Eine Weile schweigen wir, bis er fast wispernd fragt: „Wie kam er darauf, dich dazu zu zwingen?" Mir wird schlagartig schlecht und ich schrumpfe um einige Zentimeter. Soll ich es tatsächlich wagen? Weil er immer unruhiger wird, antworte ich: „Er hat angenommen, ich sei schwul. Ehrlich gesagt, weiß ich nicht, wie... wie er es damals herausgefunden hat." Angestrengt starre ich auf den Boden, als sei er das Interessanteste der Welt, trotzdem sehe ich, wie Louis jede Farbe aus dem Gesicht weicht. „Du... Du bist... schwul?", haucht er fassungslos, weshalb ich kurz vorm Heulen bin. Meine Stimme ist nicht mehr als ein Piepsen, als ich es bejahe. Schnaubend rutscht er auf seinem Stuhl nach vorne und verschränkt die Arme hinter seinem Kopf. „Wow. Und was ist mit Natalie und Rosa? Und Emily?" „Emily habe ich wirklich geliebt. Die anderen beiden nicht. Ich hab mir irgendwie eingeredet, dass ich, wenn ich möglichst lang mit ihnen zusammen bin, wieder hetero werde. Hat allerdings nicht geklappt." „Und woran hast du es gemerkt?" Ich zucke unschlüssig mit den Schultern. „Ich hab mich in jemanden verliebt", sage ich kleinlaut. Seine Augen weiten sich und er stützt sich nun auf seine Knie. „Darf ich wissen, in wen?" Vehement schüttele ich den Kopf, was ihn zu kränken scheint, da er sofort in sich zusammensackt. Schließlich erhebt er sich und tritt an mich heran. „Harry. Zwischen uns wird sich nichts ändern. Du bist immer noch mein kleiner süßer Bruder und ich werde dich nicht verurteilen." Lächelnd umarmt er mich und ich schlinge erleichtert meine Arme um seine Taille. Süß. Er hat mich süß genannt. Als unsere Eltern kommen, überreden sie ihn, mit uns zu essen, wobei alles wieder beim Alten ist. Wir albern herum, geben blöde Kommentare ab und ärgern uns gegenseitig, indem wir uns gegenseitig das Essen vom Teller klauen. Mum sieht amüsiert zwischen uns her. Sie scheint sich zu freuen, dass wir uns wieder vertragen und auch mir geht es um einiges besser. Noch eine Person weniger, vor der ich mich nicht mehr verstellen muss. Zumindest teilweise.
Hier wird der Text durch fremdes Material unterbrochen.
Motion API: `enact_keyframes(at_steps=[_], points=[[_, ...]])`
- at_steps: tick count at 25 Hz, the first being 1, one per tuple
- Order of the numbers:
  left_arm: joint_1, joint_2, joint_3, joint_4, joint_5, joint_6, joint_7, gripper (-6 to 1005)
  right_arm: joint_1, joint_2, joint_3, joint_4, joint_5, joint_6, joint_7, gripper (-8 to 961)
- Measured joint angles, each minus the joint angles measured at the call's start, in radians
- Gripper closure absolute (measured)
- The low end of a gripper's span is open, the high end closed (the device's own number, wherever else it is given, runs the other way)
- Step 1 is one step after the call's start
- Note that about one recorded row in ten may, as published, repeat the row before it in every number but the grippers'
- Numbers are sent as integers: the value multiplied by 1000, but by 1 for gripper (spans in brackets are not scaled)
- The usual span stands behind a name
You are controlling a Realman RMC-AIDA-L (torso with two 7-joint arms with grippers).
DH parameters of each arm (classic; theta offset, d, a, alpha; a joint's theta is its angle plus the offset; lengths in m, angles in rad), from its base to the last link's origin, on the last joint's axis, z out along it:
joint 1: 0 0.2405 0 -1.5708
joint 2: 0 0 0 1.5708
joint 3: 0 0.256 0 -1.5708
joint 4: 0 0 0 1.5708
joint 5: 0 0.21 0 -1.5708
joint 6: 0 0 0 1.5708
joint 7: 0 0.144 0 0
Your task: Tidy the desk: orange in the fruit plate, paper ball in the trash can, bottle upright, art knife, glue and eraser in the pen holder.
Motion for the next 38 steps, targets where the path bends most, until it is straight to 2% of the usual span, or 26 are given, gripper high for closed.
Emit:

Die ganze Woche über hadere ich mit mir, wie ich mein Coming Out am besten gestalten kann. Dafür durchforste ich zahlreiche Internetforen und lese auch heimlich in der Bibliothek das ein oder andere Buch zum Thema Homosexualität. Auch Samstagabend liege ich auf meinem Bett, den Laptop auf dem Schoß. Den ganzen Tag über habe ich zusammen mit Travis und Louis den Garten auf Vordermann gebracht und Platz geschaffen für einen Pool, der demnächst aufgebaut werden soll, weshalb ich jetzt dementsprechend müde bin. Plötzlich klingelt mein Handy. Niall- wer sonst? Louis ist vor einer halben Stunde zusammen mit Eleanor zu ein paar Freunden gefahren, die angeblich eine Einweihungsparty für ihre neue Wohnung schmeißen, der wird sich demnach nicht so schnell bei mir melden. Und ansonsten pflege ich nicht sehr viele Kontakte; außer zu den anderen Studenten, die am Wochenende, außer es steigt eine Semesterparty oder wichtige Prüfungen stehen an, nicht auf die Idee kommen würden, mich anzurufen. „Harry! Hast du Lust, ins 'Funky Buddha' zu kommen? Ich bin grade hier mit Suzanne." Suzanne ist eine Studentin, auf die Niall schon seit Längerem ein Auge geworfen hat, sich aber nie getraut hat, sie anzusprechen. Dass er es jetzt anscheinend geschafft hat, macht mich auf der einen Seite glücklich, auf der anderen jedoch zurückhaltend. Er hat so lange gebraucht, sodass es mir komisch vorkommen würde, ihre Zweisamkeit zu stören. Als könne er Gedanken lesen, meint er: „Keine Sorge, du störst uns nicht! Sie hat sogar nach dir gefragt!" Also verschiebe ich meine 'Forschungsarbeit' und verspreche, so schnell wie möglich zu kommen.